EXERCISE BRIEF: Using the data below, output the first line and every line after it up to and including the line containing "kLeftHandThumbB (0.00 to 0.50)", exactly as written and with nothing added.
[MATERIAL PROVIDED — start]
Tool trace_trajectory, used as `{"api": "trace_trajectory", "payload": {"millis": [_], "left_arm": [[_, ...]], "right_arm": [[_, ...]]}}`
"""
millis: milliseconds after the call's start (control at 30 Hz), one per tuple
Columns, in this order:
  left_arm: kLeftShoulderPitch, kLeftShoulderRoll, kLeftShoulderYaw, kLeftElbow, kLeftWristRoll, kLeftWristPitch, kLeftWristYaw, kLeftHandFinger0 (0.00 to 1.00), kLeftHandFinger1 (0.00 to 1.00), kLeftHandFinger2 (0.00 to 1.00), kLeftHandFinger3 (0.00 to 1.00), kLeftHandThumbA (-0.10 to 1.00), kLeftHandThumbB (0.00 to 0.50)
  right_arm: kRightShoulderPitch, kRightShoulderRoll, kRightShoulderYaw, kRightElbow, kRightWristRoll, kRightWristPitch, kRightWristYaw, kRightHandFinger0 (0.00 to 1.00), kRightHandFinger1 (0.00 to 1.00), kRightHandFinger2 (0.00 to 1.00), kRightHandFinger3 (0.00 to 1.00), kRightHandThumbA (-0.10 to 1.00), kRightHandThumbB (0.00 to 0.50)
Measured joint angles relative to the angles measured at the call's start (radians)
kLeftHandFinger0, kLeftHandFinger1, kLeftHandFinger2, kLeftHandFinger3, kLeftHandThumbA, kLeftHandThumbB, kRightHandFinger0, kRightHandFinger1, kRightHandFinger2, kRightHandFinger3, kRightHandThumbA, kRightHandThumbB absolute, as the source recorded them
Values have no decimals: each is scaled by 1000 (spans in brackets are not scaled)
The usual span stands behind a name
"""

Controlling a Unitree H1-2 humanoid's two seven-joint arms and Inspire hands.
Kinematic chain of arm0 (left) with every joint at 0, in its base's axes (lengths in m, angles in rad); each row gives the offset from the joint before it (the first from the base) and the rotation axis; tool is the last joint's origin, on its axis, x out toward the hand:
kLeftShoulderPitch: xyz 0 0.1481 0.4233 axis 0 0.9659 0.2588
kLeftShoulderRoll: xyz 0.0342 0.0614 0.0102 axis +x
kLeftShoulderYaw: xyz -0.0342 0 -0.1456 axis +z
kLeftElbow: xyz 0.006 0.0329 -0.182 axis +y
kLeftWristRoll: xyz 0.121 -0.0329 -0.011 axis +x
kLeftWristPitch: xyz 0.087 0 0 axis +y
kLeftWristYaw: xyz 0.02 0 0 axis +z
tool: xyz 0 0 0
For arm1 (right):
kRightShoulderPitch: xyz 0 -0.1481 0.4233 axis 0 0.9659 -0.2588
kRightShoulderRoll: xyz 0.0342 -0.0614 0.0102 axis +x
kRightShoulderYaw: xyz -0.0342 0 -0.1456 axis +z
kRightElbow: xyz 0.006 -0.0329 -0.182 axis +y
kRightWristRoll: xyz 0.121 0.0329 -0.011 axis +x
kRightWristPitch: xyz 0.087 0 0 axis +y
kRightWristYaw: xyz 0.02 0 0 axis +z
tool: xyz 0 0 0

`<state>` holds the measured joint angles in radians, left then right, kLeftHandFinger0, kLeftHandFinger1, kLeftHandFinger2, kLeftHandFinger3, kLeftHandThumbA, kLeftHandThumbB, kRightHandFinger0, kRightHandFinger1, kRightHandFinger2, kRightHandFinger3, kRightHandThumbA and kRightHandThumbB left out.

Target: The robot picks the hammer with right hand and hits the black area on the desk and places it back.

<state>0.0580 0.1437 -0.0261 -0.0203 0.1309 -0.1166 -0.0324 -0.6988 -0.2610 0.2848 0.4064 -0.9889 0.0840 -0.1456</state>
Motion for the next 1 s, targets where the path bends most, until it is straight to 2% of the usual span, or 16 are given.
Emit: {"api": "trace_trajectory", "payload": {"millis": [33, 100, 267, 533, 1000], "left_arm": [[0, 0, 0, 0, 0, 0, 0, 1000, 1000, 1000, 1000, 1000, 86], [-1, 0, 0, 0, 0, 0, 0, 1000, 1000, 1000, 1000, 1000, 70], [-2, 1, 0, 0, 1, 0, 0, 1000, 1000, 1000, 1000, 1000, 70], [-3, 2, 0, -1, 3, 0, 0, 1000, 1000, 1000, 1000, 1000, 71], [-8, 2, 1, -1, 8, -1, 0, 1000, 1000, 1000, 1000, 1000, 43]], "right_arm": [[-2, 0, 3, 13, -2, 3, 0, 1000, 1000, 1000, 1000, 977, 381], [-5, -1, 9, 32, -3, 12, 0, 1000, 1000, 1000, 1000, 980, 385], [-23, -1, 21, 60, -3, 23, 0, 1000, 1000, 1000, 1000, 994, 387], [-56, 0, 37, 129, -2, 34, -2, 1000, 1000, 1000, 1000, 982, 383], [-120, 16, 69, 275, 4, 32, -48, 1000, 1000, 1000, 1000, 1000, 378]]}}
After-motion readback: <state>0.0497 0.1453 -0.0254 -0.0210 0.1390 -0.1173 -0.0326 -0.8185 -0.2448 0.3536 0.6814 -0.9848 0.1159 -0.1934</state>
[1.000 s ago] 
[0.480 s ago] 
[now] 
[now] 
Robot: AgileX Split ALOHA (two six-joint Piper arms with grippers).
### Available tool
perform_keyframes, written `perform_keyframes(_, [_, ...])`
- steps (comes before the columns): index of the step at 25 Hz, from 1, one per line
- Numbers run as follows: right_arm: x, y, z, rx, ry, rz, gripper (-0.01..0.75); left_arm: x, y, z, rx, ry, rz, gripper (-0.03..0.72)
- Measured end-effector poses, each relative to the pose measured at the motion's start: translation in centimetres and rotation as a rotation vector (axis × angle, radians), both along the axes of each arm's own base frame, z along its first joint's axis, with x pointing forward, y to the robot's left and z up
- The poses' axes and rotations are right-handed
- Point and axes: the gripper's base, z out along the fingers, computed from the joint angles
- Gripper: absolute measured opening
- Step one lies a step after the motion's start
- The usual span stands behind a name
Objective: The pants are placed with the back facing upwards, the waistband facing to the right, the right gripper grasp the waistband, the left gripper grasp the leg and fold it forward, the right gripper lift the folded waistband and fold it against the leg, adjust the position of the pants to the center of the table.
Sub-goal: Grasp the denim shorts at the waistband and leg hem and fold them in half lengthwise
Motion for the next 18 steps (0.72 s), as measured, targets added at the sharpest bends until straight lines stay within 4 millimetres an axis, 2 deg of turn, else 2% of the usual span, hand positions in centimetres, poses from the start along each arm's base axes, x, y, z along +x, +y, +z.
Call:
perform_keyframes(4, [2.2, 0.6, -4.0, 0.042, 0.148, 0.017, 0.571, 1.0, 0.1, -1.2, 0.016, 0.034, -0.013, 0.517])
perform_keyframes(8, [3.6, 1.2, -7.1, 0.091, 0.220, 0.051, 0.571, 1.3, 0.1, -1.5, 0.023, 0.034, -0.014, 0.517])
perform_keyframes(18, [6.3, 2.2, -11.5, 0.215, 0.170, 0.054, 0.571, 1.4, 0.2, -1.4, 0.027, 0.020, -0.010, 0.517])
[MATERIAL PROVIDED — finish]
YOUR SOLUTION:
Tool trace_trajectory, used as `{"api": "trace_trajectory", "payload": {"millis": [_], "left_arm": [[_, ...]], "right_arm": [[_, ...]]}}`
"""
millis: milliseconds after the call's start (control at 30 Hz), one per tuple
Columns, in this order:
  left_arm: kLeftShoulderPitch, kLeftShoulderRoll, kLeftShoulderYaw, kLeftElbow, kLeftWristRoll, kLeftWristPitch, kLeftWristYaw, kLeftHandFinger0 (0.00 to 1.00), kLeftHandFinger1 (0.00 to 1.00), kLeftHandFinger2 (0.00 to 1.00), kLeftHandFinger3 (0.00 to 1.00), kLeftHandThumbA (-0.10 to 1.00), kLeftHandThumbB (0.00 to 0.50)

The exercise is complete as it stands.